== DATA BLOCK ==
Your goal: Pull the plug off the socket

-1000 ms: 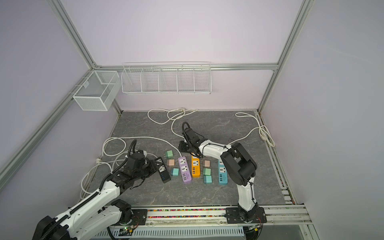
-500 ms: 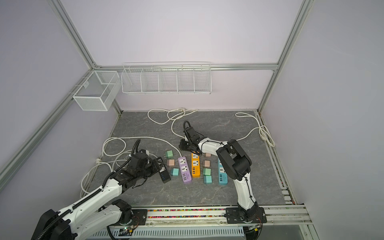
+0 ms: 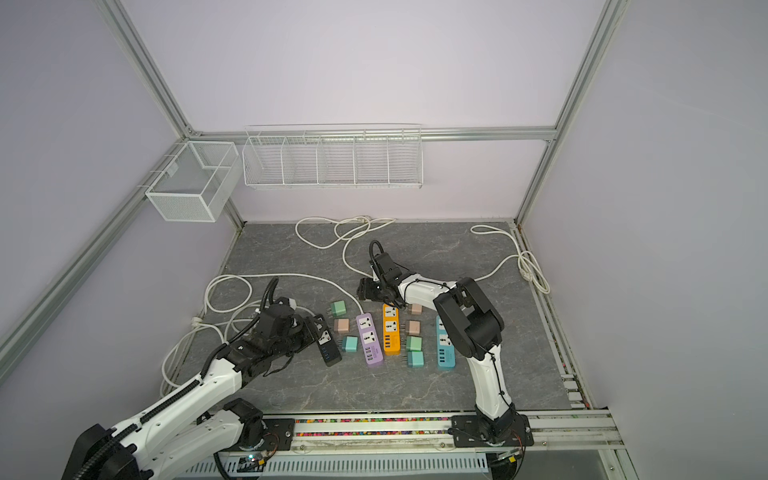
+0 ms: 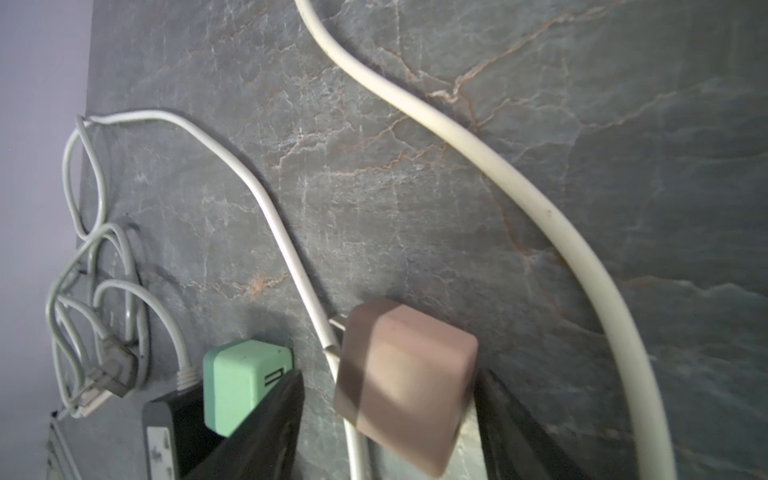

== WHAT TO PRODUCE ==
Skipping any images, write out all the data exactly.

== RESPONSE BELOW ==
Your goal: Pull the plug off the socket

-1000 ms: 
-500 ms: 
+0 ms: 
+0 ms: 

Above is the complete output.